# Coyote #13



## FREEPOP (Apr 11, 2002)

Here she is Joe 
Really getting tired now


----------



## timberdoodle528 (Nov 25, 2003)

Ohhh yes!!! Got my yote fix for the day! I knew I could count on you, John!

Baker's dozen... congrats buddy!!!!!!!


----------



## Joe R. (Jan 9, 2002)

Way to go John!!!! Looks like she is pretty light in color. What's up with her tail, or is it just the pic? Nice job buddy.

Joe


----------



## Moose57 (Sep 7, 2009)

Congrats John! I hope to see more before the season is over! I had a yote really work a set, but the trap was froze and didnt fire. The pan was tripped, it was an old set that was the only one that I didnt re-make after the rain we had last weekend. I did have a skunk in one of my newer sets on a farm that we just got permission to trap on Sunday. I hate catching those things! But I re-made it this morning, see what happens in the next few days. Congrats again John!
Gary.


----------



## FREEPOP (Apr 11, 2002)

That was weird Joe, light colored yote but a dark tail. And yes, I ripped it in half :rant: First one that happened to.


----------



## Due51 (Oct 26, 2005)

This is like watching a guy in Vegas go on a big league heater. Nice job, FP.


----------



## mwp (Feb 18, 2004)

Your into the yotes pretty good over there!! A target rich environment!!!!!


----------



## Lovells (Dec 16, 2009)

Good god man!!! There's no way to slow you down!!! Love those truck shots.


----------



## cozmomi (Feb 19, 2006)

I've never hunted coyote before and I want too,I'm in Canton,MI., any place close to me any good to hunt for them? Any help?!


----------



## Mister ED (Apr 3, 2006)

FREEPOP said:


> And yes, I ripped it in half :rant:


Just blame it on Scarlet Fever.

I don't know ... if I were you, I'm not so sure that I would leave the yotes to try and catch that otter.


----------



## Fur-minator (Nov 28, 2007)

Thats another nice coyote FREEPOP!
Thats another nice coyote FREEPOP!







Oops! I must have hit the FREEPOP Paste button two times.:lol:


----------



## FREEPOP (Apr 11, 2002)

Thank you all, I would've never guessed there were that many around. The last 7 have come from two locations that are about a mile apart. Handling these submissive animals is a cake walk compared to agressive ones. She bounced pretty good as I drove up, but then completely submitted.
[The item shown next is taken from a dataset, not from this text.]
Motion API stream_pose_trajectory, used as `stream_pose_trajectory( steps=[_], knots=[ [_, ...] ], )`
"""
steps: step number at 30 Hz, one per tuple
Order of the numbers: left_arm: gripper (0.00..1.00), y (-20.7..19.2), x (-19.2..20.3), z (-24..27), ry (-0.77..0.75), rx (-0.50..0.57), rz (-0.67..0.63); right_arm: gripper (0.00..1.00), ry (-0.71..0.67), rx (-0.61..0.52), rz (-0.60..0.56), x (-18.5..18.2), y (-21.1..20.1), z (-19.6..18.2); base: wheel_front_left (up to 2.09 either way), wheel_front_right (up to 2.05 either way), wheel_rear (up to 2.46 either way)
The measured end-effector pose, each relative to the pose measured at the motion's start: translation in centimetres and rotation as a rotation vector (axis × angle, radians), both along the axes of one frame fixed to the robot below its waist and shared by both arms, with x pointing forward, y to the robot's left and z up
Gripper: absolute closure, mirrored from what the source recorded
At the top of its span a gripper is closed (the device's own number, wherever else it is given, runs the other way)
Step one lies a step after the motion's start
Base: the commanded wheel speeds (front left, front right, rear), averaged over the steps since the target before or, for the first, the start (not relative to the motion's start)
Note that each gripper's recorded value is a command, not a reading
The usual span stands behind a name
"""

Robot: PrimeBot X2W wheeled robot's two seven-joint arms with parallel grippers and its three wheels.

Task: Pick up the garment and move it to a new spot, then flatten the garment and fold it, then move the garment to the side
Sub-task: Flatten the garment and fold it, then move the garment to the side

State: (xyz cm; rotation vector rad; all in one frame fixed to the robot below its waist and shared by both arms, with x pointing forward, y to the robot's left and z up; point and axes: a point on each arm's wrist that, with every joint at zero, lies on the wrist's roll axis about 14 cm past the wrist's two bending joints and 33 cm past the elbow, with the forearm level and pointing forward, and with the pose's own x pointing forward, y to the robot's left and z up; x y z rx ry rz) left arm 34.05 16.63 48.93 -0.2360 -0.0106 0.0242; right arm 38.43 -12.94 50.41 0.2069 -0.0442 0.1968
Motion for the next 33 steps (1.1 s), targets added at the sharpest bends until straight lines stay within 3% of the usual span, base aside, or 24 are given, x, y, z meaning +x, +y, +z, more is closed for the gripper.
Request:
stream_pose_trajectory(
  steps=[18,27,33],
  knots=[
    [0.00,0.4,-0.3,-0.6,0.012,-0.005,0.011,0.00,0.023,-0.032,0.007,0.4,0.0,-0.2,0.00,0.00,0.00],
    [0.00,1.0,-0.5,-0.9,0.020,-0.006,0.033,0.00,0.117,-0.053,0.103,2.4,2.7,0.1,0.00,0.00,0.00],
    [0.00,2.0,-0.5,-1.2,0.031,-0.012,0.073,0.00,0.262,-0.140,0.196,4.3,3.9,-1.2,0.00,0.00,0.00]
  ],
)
Yeah Ed, I tried to tell her to quit shoving that tail stripper at me.

That's funny Fur-minator.

Lovells, that set is about 1/2 a mile back. I almost went and got the quad but it was still 14 degrees out and said to heck with that.


----------



## Fur-minator (Nov 28, 2007)

Freepop your like a dealer, giving us a daily coyote fix.:lol:

Honestly its awesome to see you catching them. Since I pulled the traps I feel like I'm missing something so If we get some more snow I may have to set a couple.


----------



## griffondog (Dec 27, 2005)

Nice coyote Jedi. 38 more to become!














Griff


----------



## Mister ED (Apr 3, 2006)

Looks like that ones got mange Griff.


----------



## FREEPOP (Apr 11, 2002)

It does Ed :lol:


----------



## FREEPOP (Apr 11, 2002)

Surfing around I just found out, Happy Belated Birthday Griffondog


----------



## hunterjb6 (Jul 7, 2009)

:lol::lol::lol: Furminator you crack me up. As for you John I think I should just do that..... type a little a paragraph, copy it, then paste it on my clipboard. So each day I can just paste it!!!:lol::lol: You know save my self some typing. I did catch that though in your thread that you are getting tired. One more month though:yikes:. As my wife always says to me "you have the rest of your life to sleep when I bury you 6 feet in the ground... get back to work"!!:lol::lol:. Nice job John on the bakers dozen. Keep it up as someone already stated now you have us addicted!:corkysm55

Eric


----------



## griffondog (Dec 27, 2005)

FREEPOP said:


> Surfing around I just found out, Happy Belated Birthday Griffondog


Thanks John. I don't think your to far behind me.:lol:

Mike


----------



## FREEPOP (Apr 11, 2002)

Yup, couple months Mike. 


Thanks Hunter.


----------